While you shouldn't rule out technical questions (applying particular
enciphering/deciphering or cryptanalysis techniques) or
name/date/thing fact-recall questions covering the week 1-10 material,
you should expect at least some "synthesis" or "bigger picture"
questions. These are short answer or "mini-essay" (write a paragraph)
questions which involve going beyond just recall - the intent is to
test if you understand the technical, social, and historical material
covered and can thus apply it in a situation that might not have been
explicitly discussed in class.
Definitions
You should be able to define various terms used in the reading and in
class, giving examples where appropriate. Examples of terms include
but are not limited to public key cryptography, public key, private
key, symmetric key algorithm, asymmetric key algorithm, message
integrity, message authentication, user authentication, digital
signatures, SSL, PGP, strong cryptography, one-way function, trapdoor,
key escrow.
History / Names & Dates
You should know about the major historical figures, events, and things
described in the readings and in class, their significance to cryptology,
and approximate dates when they lived/occurred.
Historical figures
include, but are not limited to, Whitfield Diffie, Martin Hellman, Ron
Rivest, Adi Shamir, Len Adleman, Phil Zimmermann.
Events/things include, but are not limited to, RSA and PGP, Clipper chip and key escrow controversies.
Public Key Cryptography & RSA
You should know what public key crypto is, why it was such a
significant breakthrough, and how it differs from symmetric key
crypto.
You should know what properties are required for a mathematical
function which is suitable for encryption/decryption in a public key
cryptosystem and why those properties are important.
You should know how to encrypt and decrypt a message using RSA given
public and private keys, whose key to use for what (e.g. Alice and Bob
both have their own public and private keys - which is used when Alice
wants to send a message to Bob?). You should know why RSA is
(currently) considered to be secure and why it is not a security risk
to use the same public key to encrypt many messages.
You should be able to explain why RSA will remain a secure algorithm, even as computers become faster and faster, barring a completely revolutionary advance such as quantum computing.

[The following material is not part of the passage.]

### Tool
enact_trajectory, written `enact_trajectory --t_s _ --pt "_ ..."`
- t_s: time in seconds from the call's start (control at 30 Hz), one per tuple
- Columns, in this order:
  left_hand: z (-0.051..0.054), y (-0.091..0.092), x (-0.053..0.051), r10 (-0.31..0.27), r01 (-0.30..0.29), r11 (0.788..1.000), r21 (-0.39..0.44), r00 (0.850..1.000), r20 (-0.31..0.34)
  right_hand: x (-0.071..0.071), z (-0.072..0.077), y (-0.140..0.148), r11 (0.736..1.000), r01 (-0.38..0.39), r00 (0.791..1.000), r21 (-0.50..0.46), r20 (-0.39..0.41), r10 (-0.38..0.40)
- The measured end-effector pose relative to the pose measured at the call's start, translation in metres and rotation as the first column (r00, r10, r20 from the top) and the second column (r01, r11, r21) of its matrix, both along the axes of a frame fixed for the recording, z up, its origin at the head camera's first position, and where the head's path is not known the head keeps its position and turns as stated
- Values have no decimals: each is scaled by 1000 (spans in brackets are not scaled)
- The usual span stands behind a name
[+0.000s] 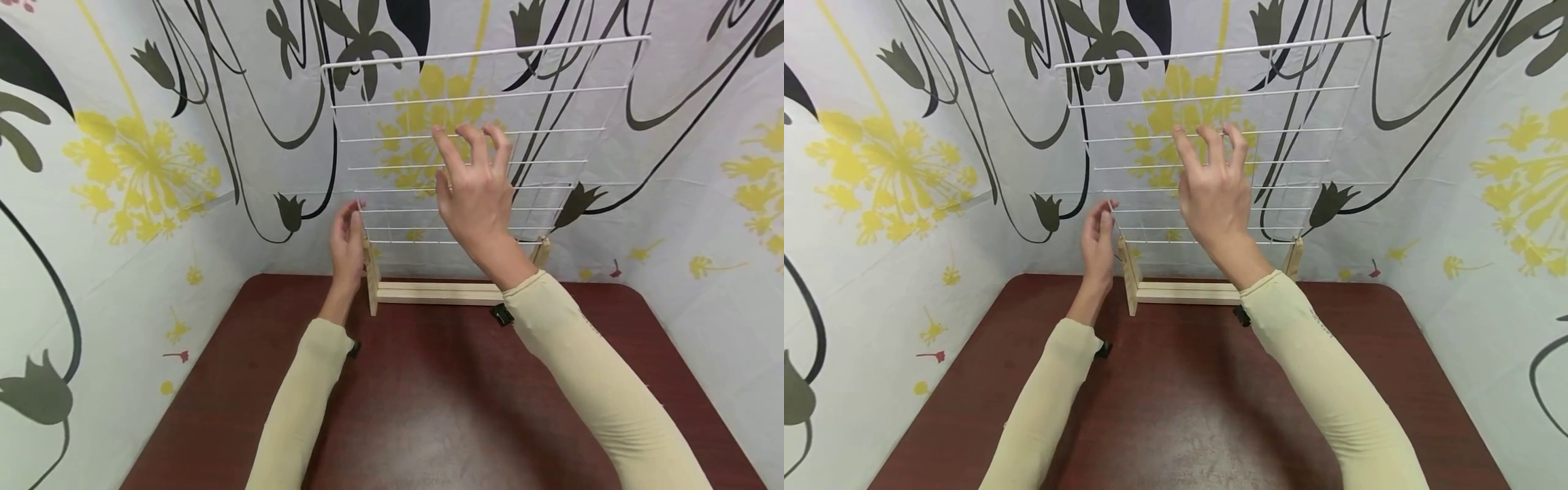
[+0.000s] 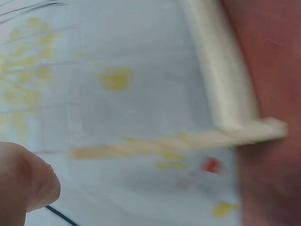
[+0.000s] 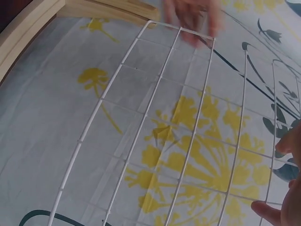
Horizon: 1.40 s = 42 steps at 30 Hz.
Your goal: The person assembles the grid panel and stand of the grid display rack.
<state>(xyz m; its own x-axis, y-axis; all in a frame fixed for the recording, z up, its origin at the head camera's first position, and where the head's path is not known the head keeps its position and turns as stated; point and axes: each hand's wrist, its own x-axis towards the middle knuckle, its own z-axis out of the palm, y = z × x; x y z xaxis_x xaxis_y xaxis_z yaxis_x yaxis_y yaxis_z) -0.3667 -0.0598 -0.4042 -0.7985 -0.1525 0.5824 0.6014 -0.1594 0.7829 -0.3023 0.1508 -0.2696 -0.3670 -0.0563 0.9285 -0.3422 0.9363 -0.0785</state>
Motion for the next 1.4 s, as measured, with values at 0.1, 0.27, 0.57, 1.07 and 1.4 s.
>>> enact_trajectory --t_s 0.1,0.27,0.57,1.07,1.4 --pt "38 9 4 -9 13 999 47 995 -96 0 -1 1 1000 -9 1000 7 -4 9" --pt "91 21 5 28 -14 995 103 991 -131 0 -3 4 999 -31 999 26 -3 31" --pt "138 21 2 -59 62 972 227 998 -21 7 -2 17 994 -49 999 99 12 48" --pt "145 19 -5 -125 100 913 395 991 40 20 21 59 884 27 954 -466 -252 -162" --pt "146 18 -10 -119 93 908 408 992 39 22 55 95 573 -48 994 -818 17 109"
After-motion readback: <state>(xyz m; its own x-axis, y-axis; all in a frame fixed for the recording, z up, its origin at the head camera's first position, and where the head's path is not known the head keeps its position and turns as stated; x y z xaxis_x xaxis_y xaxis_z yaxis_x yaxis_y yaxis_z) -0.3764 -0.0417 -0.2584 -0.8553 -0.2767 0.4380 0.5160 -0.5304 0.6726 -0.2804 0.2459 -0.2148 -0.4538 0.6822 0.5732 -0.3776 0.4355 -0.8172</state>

Message Integrity, Message Authentication, Digital Signatures,
User Authentication
You should know how cryptographic techniques are used to ensure
message integrity and message authentication, including what is
exchanged between Alice and Bob in order to communicate a message.
You should know the
important properties of a Message Authentication Code (MAC - this is the same as the hash function result that we discussed for digital signatures). You should know what digital signatures are used, and what
cryptographic techniques are used to generate them.
You should know how public keys can be securely distributed (including
the role of certificates, certificate chains, and certificate
authorities) and verified.
PGP
You should know why PGP was a significant contribution. You should
know about the history of the release of PGP, and its relevance to the
privacy/security debate.
Privacy and Security
You should know about the major points of the privacy/security debate,
both for and against the argument of strong crypto being commonly
available. You should know about the tactics which have/can be used
to control the availability of strong crypto. In particular, you should know about the Clipper chip and key escrow debates in the 90's.